In our research, we have seen this direct international interaction traced out in the patent documents themselves. Most of the China-generated U.S. patents owned by multinationals are actually produced by international inventor teams, some members of which have addresses outside China. We refer to this phenomenon as international co-invention, and it is also a prominent feature of the patents granted to Chinese inventors by the European Patent Office.
International co-invention is not only focused on reengineering existing technologies for the Chinese market. Many multinationals now devote much of their China-based research manpower to producing new technologies for global markets. Viewed as a whole, this growing international research collaboration benefits all parties involved. China gets access to Western technologies that are engineered to meet the needs of the Chinese people. The entire world benefits from the stream of inventions generated by the powerful combination of raw Chinese engineering talent and multinational R&D expertise.
At the moment, unfortunately, other aspects of the Chinese business environment are tempering the enthusiasm of foreign multinationals. We have heard multinational managers complain of patent infringement and trade-secret theft. We have even heard of cases in which the Chinese government and state-owned or state-sponsored companies pressure multinationals to transfer sensitive technology to unaffiliated Chinese “partners.”

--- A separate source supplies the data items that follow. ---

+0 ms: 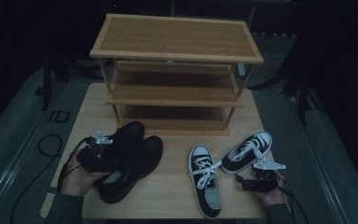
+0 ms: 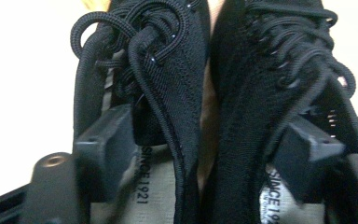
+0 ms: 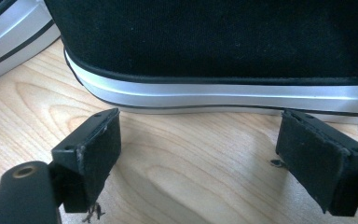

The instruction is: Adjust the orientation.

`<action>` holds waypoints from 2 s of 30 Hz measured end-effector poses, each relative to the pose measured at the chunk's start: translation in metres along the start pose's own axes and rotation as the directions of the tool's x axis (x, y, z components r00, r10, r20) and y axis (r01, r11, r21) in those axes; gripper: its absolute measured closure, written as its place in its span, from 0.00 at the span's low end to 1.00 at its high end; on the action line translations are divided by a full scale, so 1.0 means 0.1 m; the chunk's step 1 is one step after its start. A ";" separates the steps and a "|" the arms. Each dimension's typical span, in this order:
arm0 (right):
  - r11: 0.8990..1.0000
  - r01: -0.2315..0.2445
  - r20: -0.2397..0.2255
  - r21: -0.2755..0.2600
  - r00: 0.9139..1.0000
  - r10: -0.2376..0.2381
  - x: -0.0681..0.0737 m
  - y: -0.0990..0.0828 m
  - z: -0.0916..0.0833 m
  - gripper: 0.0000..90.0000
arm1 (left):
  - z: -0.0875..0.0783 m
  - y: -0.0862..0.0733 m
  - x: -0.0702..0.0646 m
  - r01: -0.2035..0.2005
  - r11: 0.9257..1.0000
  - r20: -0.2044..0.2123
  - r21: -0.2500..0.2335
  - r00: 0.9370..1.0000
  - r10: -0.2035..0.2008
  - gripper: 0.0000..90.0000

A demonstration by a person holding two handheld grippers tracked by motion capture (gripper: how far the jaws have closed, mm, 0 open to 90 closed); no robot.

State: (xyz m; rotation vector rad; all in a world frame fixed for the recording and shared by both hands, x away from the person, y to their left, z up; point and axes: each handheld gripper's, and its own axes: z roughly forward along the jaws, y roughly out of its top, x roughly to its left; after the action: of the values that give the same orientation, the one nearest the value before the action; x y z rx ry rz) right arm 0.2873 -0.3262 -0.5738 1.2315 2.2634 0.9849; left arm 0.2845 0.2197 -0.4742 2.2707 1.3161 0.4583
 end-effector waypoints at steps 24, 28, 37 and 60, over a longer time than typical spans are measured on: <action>1.000 0.000 0.000 0.000 1.000 0.000 0.00 0.00 0.00 0.15 | 0.14 0.11 0.07 -0.027 0.996 0.089 0.080 0.996 0.019 0.49; 1.000 0.000 0.000 0.000 1.000 0.000 0.00 0.00 0.00 0.15 | 0.19 0.12 0.10 -0.024 0.996 0.117 0.086 0.993 0.013 0.52; 1.000 0.000 0.000 0.000 1.000 0.000 0.00 0.00 0.00 0.15 | 0.18 0.12 0.14 -0.003 0.997 0.138 0.072 0.990 -0.007 0.87; 1.000 0.000 0.000 0.000 1.000 0.000 0.00 0.00 0.00 0.15 | 0.08 0.18 0.02 -0.012 0.999 0.113 0.032 0.994 0.008 0.94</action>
State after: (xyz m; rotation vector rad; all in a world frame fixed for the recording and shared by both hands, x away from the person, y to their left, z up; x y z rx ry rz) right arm 0.2874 -0.3262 -0.5738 1.2314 2.2634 0.9850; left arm 0.3021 0.2116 -0.4705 2.2948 1.2651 0.3094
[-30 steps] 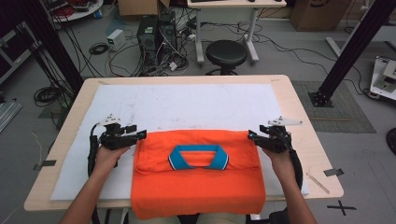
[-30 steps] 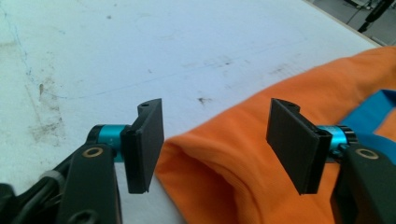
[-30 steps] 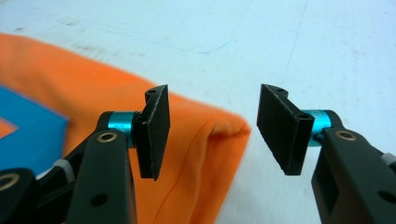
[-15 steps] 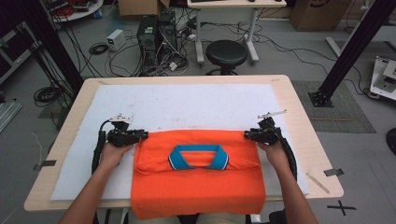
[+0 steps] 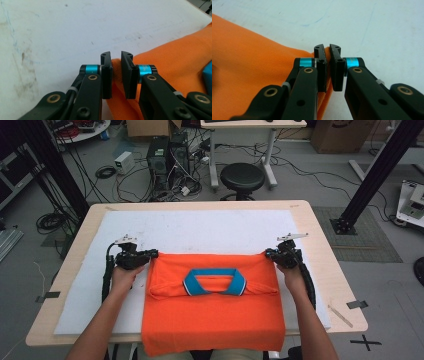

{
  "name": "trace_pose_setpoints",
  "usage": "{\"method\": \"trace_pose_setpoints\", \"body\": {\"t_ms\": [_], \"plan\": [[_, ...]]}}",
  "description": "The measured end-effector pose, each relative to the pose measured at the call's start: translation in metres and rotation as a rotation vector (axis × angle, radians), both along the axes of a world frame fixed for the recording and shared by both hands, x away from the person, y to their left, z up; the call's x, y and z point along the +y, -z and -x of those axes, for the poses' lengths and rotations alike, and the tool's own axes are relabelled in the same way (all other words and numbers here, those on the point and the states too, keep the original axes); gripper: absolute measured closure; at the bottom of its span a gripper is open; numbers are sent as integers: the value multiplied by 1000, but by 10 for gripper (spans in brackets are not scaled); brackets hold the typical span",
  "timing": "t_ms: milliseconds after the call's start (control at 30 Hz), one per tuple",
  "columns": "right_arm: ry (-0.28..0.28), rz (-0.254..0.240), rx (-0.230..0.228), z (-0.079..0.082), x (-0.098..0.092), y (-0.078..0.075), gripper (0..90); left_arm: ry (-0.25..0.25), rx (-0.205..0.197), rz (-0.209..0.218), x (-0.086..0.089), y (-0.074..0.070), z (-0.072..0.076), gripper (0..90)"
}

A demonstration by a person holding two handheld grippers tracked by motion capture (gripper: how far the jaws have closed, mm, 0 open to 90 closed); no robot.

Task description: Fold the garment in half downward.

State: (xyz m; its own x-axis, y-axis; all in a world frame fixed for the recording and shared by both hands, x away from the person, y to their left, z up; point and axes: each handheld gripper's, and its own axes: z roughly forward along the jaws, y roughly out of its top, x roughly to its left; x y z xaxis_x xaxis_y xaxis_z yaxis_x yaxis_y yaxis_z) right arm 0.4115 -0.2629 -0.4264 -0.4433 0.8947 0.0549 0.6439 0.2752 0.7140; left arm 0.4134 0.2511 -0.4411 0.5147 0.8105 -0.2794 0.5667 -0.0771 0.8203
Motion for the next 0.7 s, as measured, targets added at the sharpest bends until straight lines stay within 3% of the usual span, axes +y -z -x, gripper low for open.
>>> {"method": "trace_pose_setpoints", "body": {"t_ms": [67,133,200,300,400,533,700], "plan": [[20,-5,-7,-6,-2,-2,860,-1,-3,-8,-4,-5,-8,796],[32,-18,-18,-11,-4,-3,860,-14,-35,-3,-7,-7,-15,796],[47,-22,-25,-17,-5,-4,859,-10,-10,-9,-8,-8,-24,796],[57,-13,-25,-26,-5,-5,859,-22,-27,-14,-12,-10,-35,796],[69,-12,-39,-34,-5,-8,859,-23,-16,-27,-14,-14,-45,796],[79,-7,-44,-41,-5,-8,859,-40,-42,-12,-14,-13,-51,796],[87,-7,-50,-51,-2,-9,859,-52,-19,7,-10,-3,-55,795]]}}
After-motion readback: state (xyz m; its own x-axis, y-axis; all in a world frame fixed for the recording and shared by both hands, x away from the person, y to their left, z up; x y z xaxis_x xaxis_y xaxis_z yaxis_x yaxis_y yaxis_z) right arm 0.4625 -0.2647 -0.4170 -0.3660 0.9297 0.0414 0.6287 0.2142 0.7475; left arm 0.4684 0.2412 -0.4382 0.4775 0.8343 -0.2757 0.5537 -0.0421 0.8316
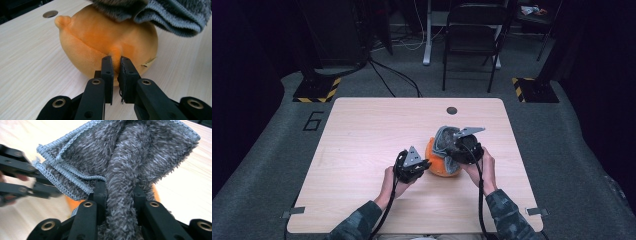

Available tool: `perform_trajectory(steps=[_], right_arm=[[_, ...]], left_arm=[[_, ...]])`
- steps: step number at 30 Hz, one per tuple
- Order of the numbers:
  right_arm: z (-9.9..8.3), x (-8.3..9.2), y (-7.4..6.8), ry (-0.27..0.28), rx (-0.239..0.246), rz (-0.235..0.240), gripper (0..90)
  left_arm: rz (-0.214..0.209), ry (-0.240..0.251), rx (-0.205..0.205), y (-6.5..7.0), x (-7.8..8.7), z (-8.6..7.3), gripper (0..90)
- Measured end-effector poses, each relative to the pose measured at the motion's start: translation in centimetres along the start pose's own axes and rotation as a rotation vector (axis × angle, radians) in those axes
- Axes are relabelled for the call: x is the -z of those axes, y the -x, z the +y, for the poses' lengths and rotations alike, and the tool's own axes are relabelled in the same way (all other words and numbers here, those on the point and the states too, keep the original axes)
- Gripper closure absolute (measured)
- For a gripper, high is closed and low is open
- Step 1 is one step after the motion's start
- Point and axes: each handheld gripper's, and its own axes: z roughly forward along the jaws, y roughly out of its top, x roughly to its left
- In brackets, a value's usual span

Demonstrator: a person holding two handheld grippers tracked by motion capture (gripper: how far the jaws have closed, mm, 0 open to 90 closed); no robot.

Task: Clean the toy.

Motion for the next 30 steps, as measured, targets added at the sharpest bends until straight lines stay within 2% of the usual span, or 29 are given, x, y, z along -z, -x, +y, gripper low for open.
perform_trajectory(steps=[4, 6, 7, 9, 15, 16, 23, 24, 30], right_arm=[[0.4, 0.1, -1.0, 0.016, 0.009, 0.004, 72.7], [0.5, 0.0, -1.1, 0.026, 0.018, 0.022, 72.5], [0.5, -0.1, -1.4, 0.023, 0.004, 0.020, 72.5], [0.6, -0.6, -1.6, 0.008, 0.022, 0.002, 72.5], [0.2, -1.0, -0.9, -0.004, 0.003, 0.007, 72.4], [0.1, -0.8, -0.7, -0.019, 0.006, -0.022, 72.3], [-0.6, -0.5, 0.9, -0.049, -0.029, -0.035, 72.2], [-0.7, -0.4, 1.0, -0.052, -0.046, -0.031, 72.2], [-1.4, -0.2, 2.2, -0.078, -0.052, -0.051, 72.2]], left_arm=[[-0.004, 0.012, -0.023, 0.4, 0.0, 0.1, 82.5], [-0.006, 0.016, -0.026, 0.5, 0.0, 0.2, 82.6], [-0.006, 0.016, -0.026, 0.5, 0.0, 0.2, 82.6], [-0.009, 0.014, -0.028, 0.4, -0.1, 0.1, 82.6], [-0.006, 0.008, -0.017, 0.3, -0.2, 0.1, 82.7], [-0.014, 0.002, -0.014, 0.2, -0.1, 0.1, 82.8], [-0.019, 0.001, 0.001, 0.0, -0.2, -0.1, 82.7], [-0.021, -0.003, 0.000, 0.0, -0.2, -0.1, 82.7], [-0.023, -0.001, 0.003, -0.1, -0.2, -0.1, 82.7]])
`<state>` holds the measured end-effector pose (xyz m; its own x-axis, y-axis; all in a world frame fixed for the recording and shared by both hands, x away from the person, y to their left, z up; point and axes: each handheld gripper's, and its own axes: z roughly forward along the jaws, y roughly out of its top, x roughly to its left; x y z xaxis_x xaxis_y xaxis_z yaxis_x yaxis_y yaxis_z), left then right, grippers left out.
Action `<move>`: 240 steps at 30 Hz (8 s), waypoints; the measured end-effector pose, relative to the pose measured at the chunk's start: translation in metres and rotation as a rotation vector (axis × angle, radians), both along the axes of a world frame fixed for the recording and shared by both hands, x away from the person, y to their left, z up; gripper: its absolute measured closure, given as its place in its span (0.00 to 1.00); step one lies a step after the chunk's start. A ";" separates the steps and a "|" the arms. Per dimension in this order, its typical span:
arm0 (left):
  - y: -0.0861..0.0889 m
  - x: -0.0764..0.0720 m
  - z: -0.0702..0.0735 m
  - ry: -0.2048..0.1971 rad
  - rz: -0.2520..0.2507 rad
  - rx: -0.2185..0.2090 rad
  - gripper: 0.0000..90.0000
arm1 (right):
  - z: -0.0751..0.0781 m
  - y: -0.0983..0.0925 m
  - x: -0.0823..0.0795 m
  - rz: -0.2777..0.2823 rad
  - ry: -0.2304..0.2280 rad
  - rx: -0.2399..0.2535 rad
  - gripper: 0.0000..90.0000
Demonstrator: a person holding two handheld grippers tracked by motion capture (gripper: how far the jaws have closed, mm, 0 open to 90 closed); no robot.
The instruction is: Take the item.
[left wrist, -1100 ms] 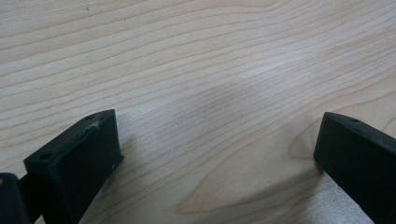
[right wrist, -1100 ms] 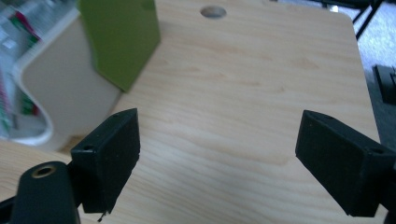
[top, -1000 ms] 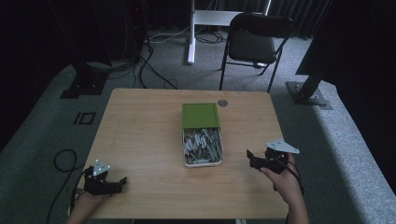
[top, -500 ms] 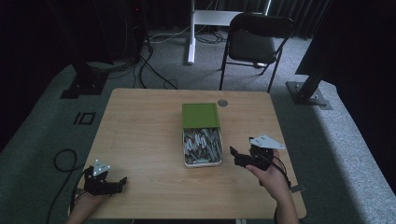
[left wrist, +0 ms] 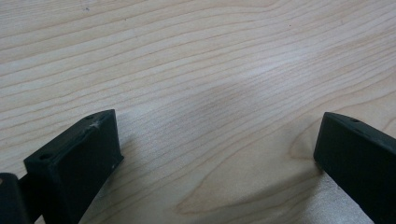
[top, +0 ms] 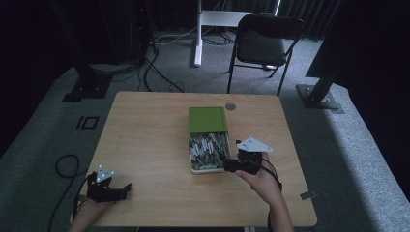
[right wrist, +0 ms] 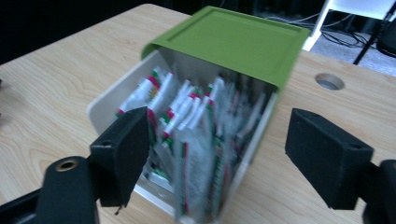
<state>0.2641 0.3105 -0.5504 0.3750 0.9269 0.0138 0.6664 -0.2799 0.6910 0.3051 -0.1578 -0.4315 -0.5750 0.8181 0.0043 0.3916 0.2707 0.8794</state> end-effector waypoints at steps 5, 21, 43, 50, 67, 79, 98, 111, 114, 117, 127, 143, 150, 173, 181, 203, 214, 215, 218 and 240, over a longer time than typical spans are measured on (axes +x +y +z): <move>0.000 0.000 0.000 0.000 0.000 0.000 0.01 | -0.001 0.020 0.004 0.032 0.001 -0.003 0.38; 0.000 0.000 0.000 -0.001 0.000 0.000 0.01 | -0.014 0.061 0.024 0.073 0.067 -0.027 0.77; 0.000 0.000 0.000 -0.002 -0.002 0.002 0.01 | -0.039 0.090 0.038 0.015 0.116 -0.192 0.92; 0.000 0.000 0.000 -0.001 -0.001 0.000 0.01 | -0.037 0.088 0.037 0.006 0.132 -0.177 0.94; 0.000 0.000 0.000 0.000 -0.001 0.000 0.01 | 0.011 0.061 0.025 -0.004 0.073 -0.005 0.95; 0.000 0.000 0.000 0.001 -0.001 0.000 0.01 | 0.036 0.021 0.028 -0.120 -0.001 0.065 0.95; 0.000 0.000 0.000 0.001 0.000 0.000 0.01 | -0.016 -0.048 0.078 -0.318 0.040 0.075 0.95; 0.000 0.000 0.000 0.001 0.000 0.000 0.01 | -0.068 -0.039 0.112 -0.318 0.102 0.097 0.95; 0.000 0.000 0.000 0.001 0.000 -0.001 0.01 | -0.074 -0.038 0.117 -0.319 0.113 0.108 0.95; 0.000 0.000 0.000 0.001 0.000 -0.001 0.01 | -0.082 -0.037 0.125 -0.331 0.132 0.098 0.95; 0.000 0.000 0.000 0.001 0.000 -0.001 0.01 | -0.097 -0.039 0.133 -0.336 0.190 0.134 0.95; 0.000 0.000 0.000 0.001 0.000 -0.001 0.01 | -0.104 -0.064 0.134 -0.369 0.233 0.120 0.78; 0.000 0.000 0.000 0.001 0.000 -0.001 0.01 | -0.109 -0.078 0.135 -0.393 0.234 0.064 0.55; 0.000 0.000 0.000 0.001 0.000 0.000 0.01 | -0.103 -0.116 0.093 -0.433 0.222 0.014 0.23; 0.000 0.000 0.000 0.001 0.000 -0.001 0.01 | -0.107 -0.129 0.072 -0.443 0.224 0.011 0.21; 0.000 0.000 0.000 0.001 -0.001 0.001 0.01 | -0.108 -0.143 0.013 -0.453 0.201 -0.022 0.19; 0.000 0.000 0.000 0.000 -0.001 0.001 0.01 | -0.115 -0.148 -0.008 -0.459 0.211 -0.057 0.19; 0.000 0.000 0.000 0.000 -0.001 0.001 0.01 | -0.115 -0.148 -0.012 -0.457 0.216 -0.065 0.19; 0.000 0.000 0.000 0.000 -0.001 0.001 0.01 | -0.117 -0.150 -0.018 -0.452 0.226 -0.080 0.16; 0.000 0.000 0.000 0.001 -0.002 0.001 0.01 | -0.125 -0.151 -0.042 -0.395 0.240 -0.093 0.15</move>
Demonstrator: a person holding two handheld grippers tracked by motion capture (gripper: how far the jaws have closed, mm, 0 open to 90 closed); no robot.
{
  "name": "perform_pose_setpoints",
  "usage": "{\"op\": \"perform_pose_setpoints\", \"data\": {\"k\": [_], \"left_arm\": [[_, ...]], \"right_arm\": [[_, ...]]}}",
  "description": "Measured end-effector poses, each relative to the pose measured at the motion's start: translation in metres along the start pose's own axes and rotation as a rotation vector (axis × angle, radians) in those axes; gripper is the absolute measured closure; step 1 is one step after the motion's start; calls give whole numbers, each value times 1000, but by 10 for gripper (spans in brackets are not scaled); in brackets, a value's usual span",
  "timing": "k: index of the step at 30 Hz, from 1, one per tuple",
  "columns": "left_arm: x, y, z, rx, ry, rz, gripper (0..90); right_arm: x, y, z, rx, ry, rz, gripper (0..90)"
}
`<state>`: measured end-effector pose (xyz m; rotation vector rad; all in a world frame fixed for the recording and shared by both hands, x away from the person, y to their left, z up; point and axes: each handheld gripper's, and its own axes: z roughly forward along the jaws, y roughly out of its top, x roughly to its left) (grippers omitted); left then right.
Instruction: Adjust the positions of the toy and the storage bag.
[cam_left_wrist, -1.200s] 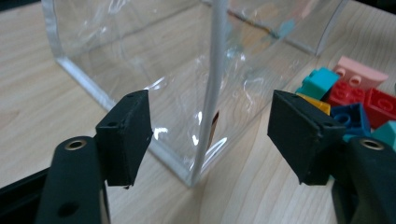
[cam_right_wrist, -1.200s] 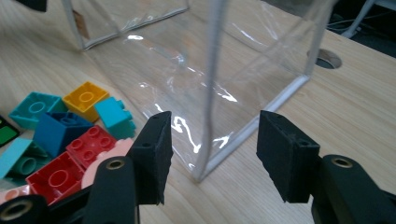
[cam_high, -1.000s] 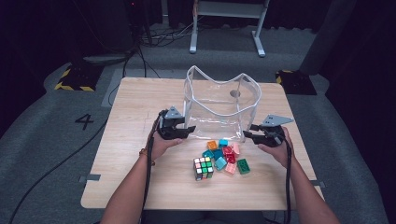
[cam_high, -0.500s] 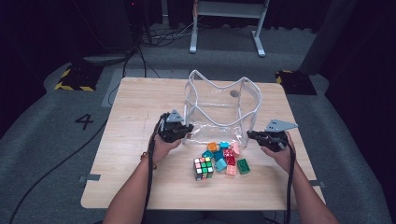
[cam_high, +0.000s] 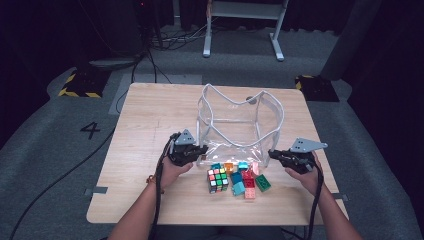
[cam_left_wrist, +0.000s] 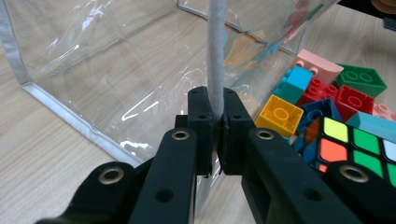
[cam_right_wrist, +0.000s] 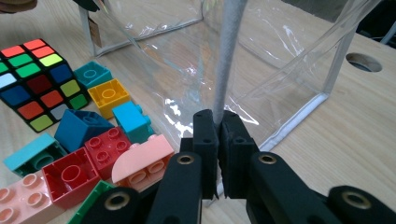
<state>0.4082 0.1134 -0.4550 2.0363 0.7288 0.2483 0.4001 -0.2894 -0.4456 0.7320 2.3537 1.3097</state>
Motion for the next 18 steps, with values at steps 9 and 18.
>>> {"op": "perform_pose_setpoints", "data": {"k": [9,18], "left_arm": [[-21,-19,-21,48,23,67,621],[-48,-37,-28,69,-153,124,516]], "right_arm": [[9,-21,-20,1,-16,62,620],[21,-48,-30,69,-11,83,541]]}}
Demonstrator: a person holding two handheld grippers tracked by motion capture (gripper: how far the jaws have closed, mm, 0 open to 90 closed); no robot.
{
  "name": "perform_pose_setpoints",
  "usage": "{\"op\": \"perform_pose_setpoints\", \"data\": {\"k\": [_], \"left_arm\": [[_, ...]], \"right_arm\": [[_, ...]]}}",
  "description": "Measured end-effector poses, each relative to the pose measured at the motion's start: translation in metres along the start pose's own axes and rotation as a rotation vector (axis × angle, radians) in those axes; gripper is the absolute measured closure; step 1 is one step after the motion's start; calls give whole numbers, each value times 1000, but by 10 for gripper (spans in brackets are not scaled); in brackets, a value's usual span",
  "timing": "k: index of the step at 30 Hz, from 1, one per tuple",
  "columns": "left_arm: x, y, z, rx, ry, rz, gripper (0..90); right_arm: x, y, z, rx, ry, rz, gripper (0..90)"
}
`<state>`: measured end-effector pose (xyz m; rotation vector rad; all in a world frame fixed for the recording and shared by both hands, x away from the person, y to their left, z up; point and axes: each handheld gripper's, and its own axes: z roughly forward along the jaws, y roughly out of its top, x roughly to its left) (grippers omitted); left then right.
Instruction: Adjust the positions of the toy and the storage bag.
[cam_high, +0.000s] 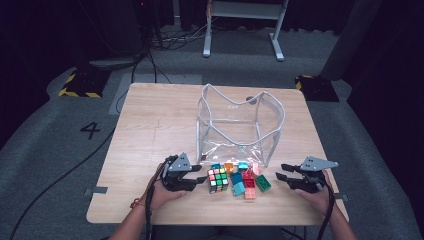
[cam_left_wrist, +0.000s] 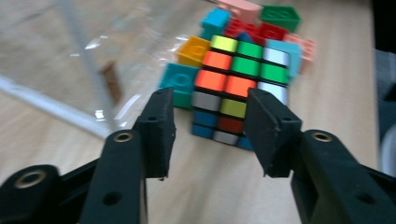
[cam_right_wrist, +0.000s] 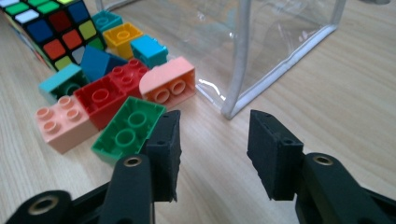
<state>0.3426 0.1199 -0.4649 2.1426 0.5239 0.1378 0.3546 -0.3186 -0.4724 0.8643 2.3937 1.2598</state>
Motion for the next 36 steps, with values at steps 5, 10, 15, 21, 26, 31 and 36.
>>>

Nevertheless, we are already seeing evidence that international co-invention is emerging in India and in Eastern Europe, as well as in China. This phenomenon marks the emergence of something new in the world: an international division of R&D labor that links skilled engineers in emerging economies with the technological expertise of established multinationals. That is a good thing. In fact, it could be essential for confronting the enormous technological challenges facing the human race in the 21st century.